"Je suis avec estime, votre bien sincère ami."

P. S.

"ODILLON ptre."

"J'oubliais de vous remercier de l'envoi généreux que vous m'avez fait. Cet argent sera distribué aux pauvres, et c'est sur votre tête et sur celles de ceux qui vous sont chers, que retomberont les bénédictions qu'ils demanderont au ciel, en reconnaissance de vos bienfaits."

"ODILLON ptre."

Septembre 17. "Je suis entré dans leur cachot vers six heures pour passer la nuit auprès des malheureux et essayer à verser dans leur coeur un peu de calme et de repentir. Ils étaient dans un état d'exaspération épouvantable. Leurs yeux étaient hors de tête, leurs figures sinistres et empreintes d'une haine indicible. Leurs mains étaient couvertes du sang qui s'échappait des blessures que les fers leur avaient faites en essayant à s'élancer l'un sur l'autre pour se frapper et se déchirer. De leurs bouches s'échappaient une écume sanglante et d'affreux blasphèmes. Ma vue loin de les apaiser ne fit plutôt que redoubler leur rage. Ils parurent même la concentrer sur ma personne, car comme je m'approchais pour les calmer, ils se sont tous deux précipité sur moi et m'ont violemment repoussé. Toute la nuit s'est ainsi passée dans des paroxysmes de fureur sans que j'aie pu leur faire entendre une parole de raison."
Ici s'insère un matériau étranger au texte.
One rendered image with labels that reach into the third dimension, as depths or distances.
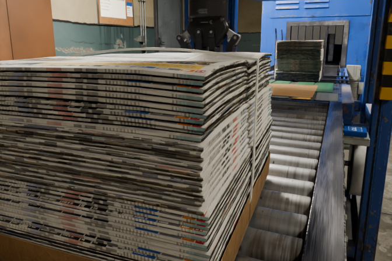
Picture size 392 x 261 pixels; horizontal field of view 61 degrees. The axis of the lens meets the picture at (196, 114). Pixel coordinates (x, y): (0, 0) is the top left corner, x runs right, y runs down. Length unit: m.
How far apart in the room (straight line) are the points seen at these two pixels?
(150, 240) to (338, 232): 0.28
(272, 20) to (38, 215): 3.68
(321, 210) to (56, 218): 0.38
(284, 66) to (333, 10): 1.67
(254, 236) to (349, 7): 3.50
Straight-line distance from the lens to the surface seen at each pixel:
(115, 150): 0.29
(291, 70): 2.28
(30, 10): 4.16
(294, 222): 0.52
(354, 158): 1.90
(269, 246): 0.47
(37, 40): 4.18
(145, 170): 0.28
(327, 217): 0.54
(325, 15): 3.86
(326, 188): 0.64
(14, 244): 0.43
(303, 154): 0.82
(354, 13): 3.85
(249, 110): 0.44
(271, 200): 0.58
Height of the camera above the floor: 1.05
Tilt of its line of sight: 12 degrees down
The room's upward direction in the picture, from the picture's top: straight up
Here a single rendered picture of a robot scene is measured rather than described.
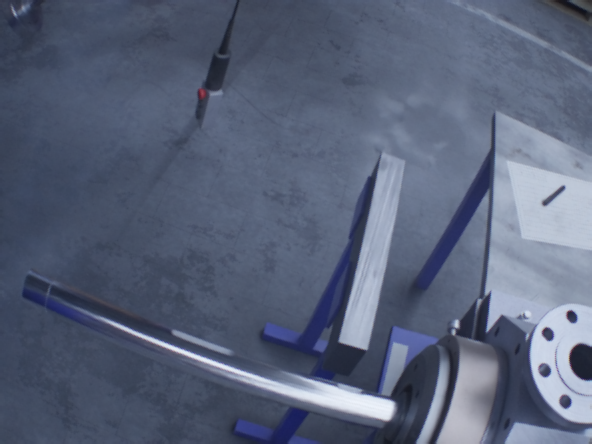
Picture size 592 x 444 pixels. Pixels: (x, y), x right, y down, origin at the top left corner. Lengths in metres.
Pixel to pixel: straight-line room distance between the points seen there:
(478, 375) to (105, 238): 1.85
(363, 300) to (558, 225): 0.73
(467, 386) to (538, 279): 0.84
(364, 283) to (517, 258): 0.48
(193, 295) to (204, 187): 0.49
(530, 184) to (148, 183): 1.49
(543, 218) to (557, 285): 0.24
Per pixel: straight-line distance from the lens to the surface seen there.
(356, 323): 1.87
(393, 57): 4.06
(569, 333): 1.36
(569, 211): 2.43
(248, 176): 3.23
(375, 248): 2.01
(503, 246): 2.19
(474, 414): 1.38
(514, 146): 2.50
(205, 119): 2.06
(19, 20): 2.26
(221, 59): 1.93
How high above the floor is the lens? 2.37
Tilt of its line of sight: 48 degrees down
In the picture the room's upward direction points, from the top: 22 degrees clockwise
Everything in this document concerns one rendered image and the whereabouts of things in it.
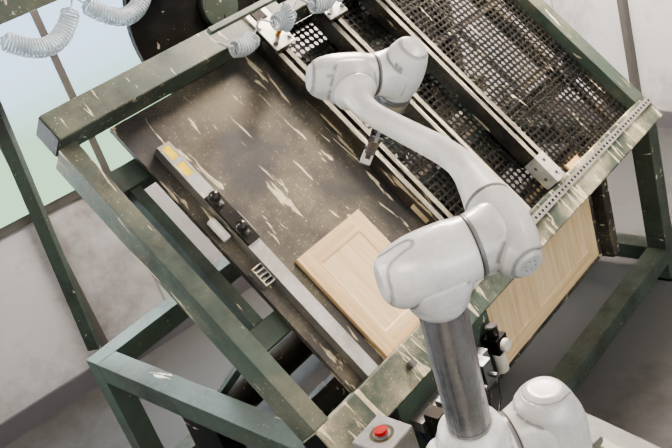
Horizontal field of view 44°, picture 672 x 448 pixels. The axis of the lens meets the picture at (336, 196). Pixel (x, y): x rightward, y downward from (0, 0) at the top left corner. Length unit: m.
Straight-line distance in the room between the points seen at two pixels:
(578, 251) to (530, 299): 0.42
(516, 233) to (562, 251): 2.13
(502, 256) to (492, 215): 0.08
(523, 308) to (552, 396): 1.52
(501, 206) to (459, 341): 0.29
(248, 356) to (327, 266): 0.43
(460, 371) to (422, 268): 0.30
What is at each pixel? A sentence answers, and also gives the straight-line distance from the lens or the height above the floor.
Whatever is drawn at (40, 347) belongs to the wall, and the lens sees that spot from 4.71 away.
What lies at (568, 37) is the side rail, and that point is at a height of 1.22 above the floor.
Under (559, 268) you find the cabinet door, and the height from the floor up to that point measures 0.39.
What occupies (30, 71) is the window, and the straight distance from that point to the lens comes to 4.38.
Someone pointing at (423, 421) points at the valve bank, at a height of 0.74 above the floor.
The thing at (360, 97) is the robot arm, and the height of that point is 1.82.
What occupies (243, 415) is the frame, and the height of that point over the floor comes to 0.79.
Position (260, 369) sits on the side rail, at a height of 1.09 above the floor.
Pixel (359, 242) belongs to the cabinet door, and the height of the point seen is 1.14.
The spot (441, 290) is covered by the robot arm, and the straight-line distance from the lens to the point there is 1.59.
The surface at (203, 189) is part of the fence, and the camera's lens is 2.61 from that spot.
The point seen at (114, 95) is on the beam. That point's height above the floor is 1.82.
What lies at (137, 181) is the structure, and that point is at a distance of 2.66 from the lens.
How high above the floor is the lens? 2.40
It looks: 24 degrees down
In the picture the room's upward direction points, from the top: 19 degrees counter-clockwise
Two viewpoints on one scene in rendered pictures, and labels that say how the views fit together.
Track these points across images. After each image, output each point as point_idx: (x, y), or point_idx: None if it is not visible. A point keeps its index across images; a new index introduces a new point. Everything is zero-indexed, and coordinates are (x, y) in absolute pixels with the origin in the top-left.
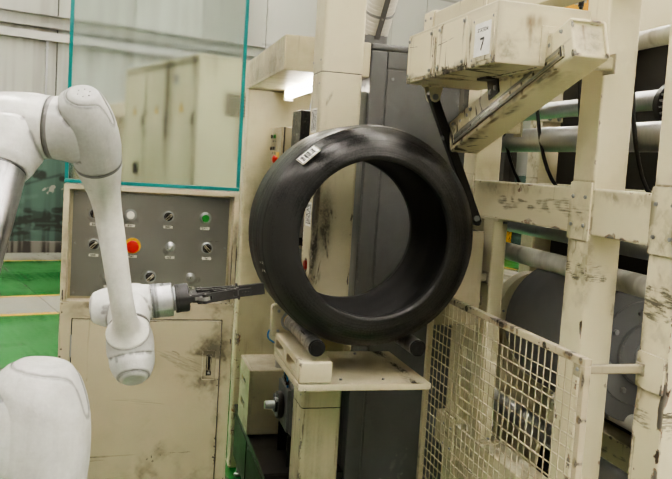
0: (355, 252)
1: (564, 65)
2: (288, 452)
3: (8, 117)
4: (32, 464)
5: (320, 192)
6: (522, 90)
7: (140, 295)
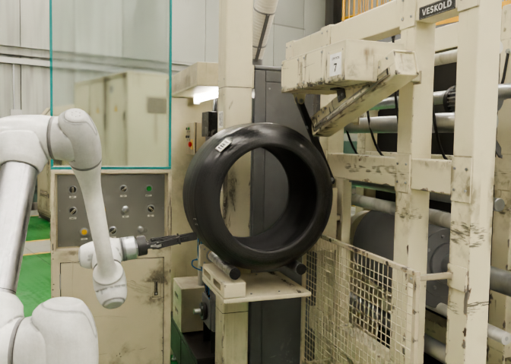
0: (250, 205)
1: (390, 80)
2: (212, 343)
3: (24, 133)
4: None
5: None
6: (362, 96)
7: (113, 246)
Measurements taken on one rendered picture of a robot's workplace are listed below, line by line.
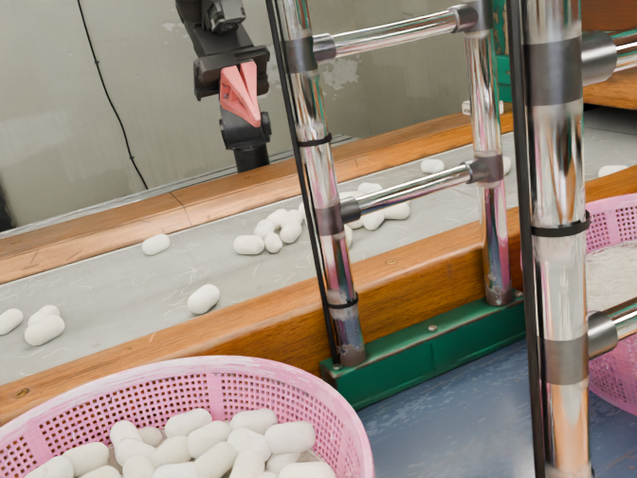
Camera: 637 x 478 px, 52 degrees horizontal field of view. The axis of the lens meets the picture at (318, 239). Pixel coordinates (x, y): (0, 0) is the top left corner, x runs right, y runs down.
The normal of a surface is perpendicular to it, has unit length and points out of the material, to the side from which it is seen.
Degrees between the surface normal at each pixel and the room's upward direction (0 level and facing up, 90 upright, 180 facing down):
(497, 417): 0
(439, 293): 90
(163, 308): 0
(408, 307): 90
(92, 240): 45
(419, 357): 90
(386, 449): 0
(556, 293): 90
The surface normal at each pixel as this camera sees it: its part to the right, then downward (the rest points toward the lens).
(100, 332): -0.17, -0.92
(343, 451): -0.95, -0.04
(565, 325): -0.04, 0.37
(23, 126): 0.47, 0.24
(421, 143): 0.17, -0.46
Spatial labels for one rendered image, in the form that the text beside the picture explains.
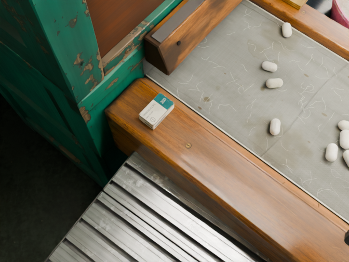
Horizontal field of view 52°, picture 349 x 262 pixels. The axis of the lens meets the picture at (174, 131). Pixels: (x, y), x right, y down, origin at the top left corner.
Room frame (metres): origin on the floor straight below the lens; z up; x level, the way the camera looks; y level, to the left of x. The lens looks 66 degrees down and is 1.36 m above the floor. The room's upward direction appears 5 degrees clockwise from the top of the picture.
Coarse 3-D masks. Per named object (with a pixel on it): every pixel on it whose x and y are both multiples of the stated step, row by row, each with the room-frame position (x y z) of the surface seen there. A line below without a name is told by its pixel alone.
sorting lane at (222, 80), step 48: (240, 48) 0.48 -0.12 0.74; (288, 48) 0.49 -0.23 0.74; (192, 96) 0.35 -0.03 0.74; (240, 96) 0.36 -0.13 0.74; (288, 96) 0.37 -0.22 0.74; (336, 96) 0.38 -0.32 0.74; (240, 144) 0.26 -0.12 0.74; (288, 144) 0.27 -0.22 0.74; (336, 144) 0.28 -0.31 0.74; (336, 192) 0.18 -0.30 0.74
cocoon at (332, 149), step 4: (332, 144) 0.27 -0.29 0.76; (328, 148) 0.26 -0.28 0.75; (332, 148) 0.26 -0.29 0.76; (336, 148) 0.26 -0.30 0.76; (328, 152) 0.25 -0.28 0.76; (332, 152) 0.25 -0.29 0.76; (336, 152) 0.25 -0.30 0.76; (328, 156) 0.24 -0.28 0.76; (332, 156) 0.24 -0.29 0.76; (336, 156) 0.24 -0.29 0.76; (328, 160) 0.24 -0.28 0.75; (332, 160) 0.24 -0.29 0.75
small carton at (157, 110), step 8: (160, 96) 0.32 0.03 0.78; (152, 104) 0.30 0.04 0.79; (160, 104) 0.30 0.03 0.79; (168, 104) 0.31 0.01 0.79; (144, 112) 0.29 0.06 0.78; (152, 112) 0.29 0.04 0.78; (160, 112) 0.29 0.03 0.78; (168, 112) 0.30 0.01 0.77; (144, 120) 0.27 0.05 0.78; (152, 120) 0.27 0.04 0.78; (160, 120) 0.28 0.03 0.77; (152, 128) 0.26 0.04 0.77
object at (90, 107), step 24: (0, 48) 0.39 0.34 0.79; (144, 48) 0.40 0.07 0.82; (0, 72) 0.52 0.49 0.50; (24, 72) 0.40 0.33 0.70; (120, 72) 0.34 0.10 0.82; (144, 72) 0.40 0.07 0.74; (24, 96) 0.46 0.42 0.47; (48, 96) 0.37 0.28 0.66; (96, 96) 0.29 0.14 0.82; (24, 120) 0.56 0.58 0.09; (48, 120) 0.39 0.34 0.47; (72, 120) 0.30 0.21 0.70; (96, 120) 0.28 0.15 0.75; (72, 144) 0.35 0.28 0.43; (96, 144) 0.26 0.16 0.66; (96, 168) 0.30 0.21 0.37
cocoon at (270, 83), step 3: (270, 78) 0.40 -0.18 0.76; (273, 78) 0.40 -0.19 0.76; (276, 78) 0.40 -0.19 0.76; (279, 78) 0.40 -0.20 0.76; (267, 81) 0.39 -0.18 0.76; (270, 81) 0.39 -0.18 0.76; (273, 81) 0.39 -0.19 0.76; (276, 81) 0.39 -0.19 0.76; (279, 81) 0.39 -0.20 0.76; (282, 81) 0.39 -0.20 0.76; (267, 84) 0.39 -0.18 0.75; (270, 84) 0.39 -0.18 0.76; (273, 84) 0.39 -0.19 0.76; (276, 84) 0.39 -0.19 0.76; (279, 84) 0.39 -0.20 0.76; (282, 84) 0.39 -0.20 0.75; (270, 87) 0.38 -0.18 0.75; (273, 87) 0.38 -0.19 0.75; (276, 87) 0.38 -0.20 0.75
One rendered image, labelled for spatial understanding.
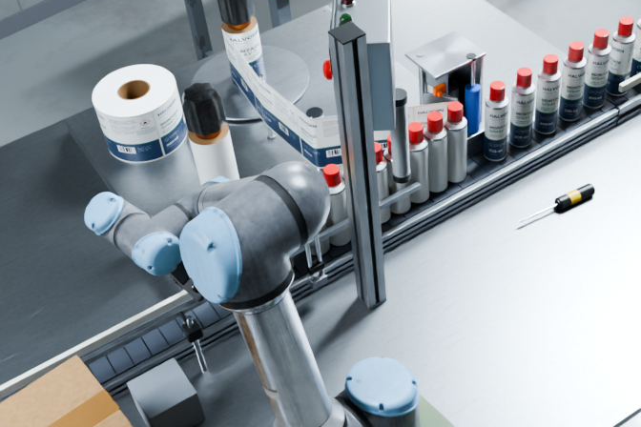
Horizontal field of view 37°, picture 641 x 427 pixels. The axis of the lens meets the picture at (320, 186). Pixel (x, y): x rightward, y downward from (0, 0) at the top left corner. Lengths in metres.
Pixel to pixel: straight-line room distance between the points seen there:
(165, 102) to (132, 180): 0.20
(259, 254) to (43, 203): 1.20
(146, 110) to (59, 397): 0.85
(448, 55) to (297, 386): 0.93
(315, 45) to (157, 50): 1.76
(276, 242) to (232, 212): 0.07
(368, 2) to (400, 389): 0.65
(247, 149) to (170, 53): 1.97
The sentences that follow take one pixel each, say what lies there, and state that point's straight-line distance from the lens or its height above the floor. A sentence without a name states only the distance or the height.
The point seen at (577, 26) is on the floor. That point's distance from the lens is 4.20.
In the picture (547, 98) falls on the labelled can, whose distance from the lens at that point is 2.22.
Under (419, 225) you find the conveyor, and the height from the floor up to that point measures 0.86.
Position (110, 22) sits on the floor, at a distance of 4.54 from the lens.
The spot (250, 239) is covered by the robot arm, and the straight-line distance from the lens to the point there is 1.25.
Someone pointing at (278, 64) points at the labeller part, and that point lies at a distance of 2.53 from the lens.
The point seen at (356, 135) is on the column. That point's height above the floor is 1.30.
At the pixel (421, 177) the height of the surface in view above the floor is 0.96.
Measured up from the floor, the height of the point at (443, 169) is 0.95.
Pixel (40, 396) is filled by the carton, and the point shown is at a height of 1.12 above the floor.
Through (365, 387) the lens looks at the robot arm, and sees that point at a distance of 1.55.
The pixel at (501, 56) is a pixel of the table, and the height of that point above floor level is 0.83.
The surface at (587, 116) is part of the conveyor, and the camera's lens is 2.35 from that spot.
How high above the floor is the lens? 2.38
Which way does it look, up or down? 44 degrees down
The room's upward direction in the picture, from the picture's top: 8 degrees counter-clockwise
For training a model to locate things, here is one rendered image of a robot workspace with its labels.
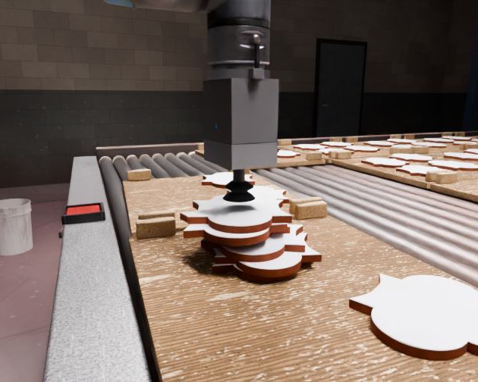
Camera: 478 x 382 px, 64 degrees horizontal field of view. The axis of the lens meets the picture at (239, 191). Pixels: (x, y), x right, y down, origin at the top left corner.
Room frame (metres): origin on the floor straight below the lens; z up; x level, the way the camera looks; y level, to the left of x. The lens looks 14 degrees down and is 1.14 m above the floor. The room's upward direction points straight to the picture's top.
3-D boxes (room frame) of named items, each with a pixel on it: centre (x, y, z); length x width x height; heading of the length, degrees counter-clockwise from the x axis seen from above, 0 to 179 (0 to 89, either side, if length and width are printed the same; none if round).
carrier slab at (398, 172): (1.18, -0.56, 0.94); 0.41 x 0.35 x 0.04; 21
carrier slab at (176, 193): (0.81, 0.07, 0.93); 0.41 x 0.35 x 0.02; 18
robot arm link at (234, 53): (0.49, 0.00, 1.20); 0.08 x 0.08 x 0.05
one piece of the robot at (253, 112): (0.49, -0.01, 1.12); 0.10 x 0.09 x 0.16; 118
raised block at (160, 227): (0.55, 0.13, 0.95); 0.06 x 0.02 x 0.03; 110
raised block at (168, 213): (0.59, 0.13, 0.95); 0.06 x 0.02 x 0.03; 108
"La cause de cette haine frénétique qu'ils se portent, vient de ce que tous deux ont tenté de se rendre témoins du roi, avec l'assurance qu'ils voulaient faire donner aux autorités qu'on leur laisserait la vie sauve. A cette condition, ils auraient tout avoué."

"Ces démarches, ils les avaient faites à l'insu l'un de l'autre et elles leur avaient été révélées le jour de leur procès. Or de tous les hommes celui que les sauvages abhorrent le plus et auquel ils ne pardonnent jamais, c'est au délateur et au traître; aussi lorsqu'ils le tiennent en leur pouvoir, il est toujours soumis aux plus horribles tortures."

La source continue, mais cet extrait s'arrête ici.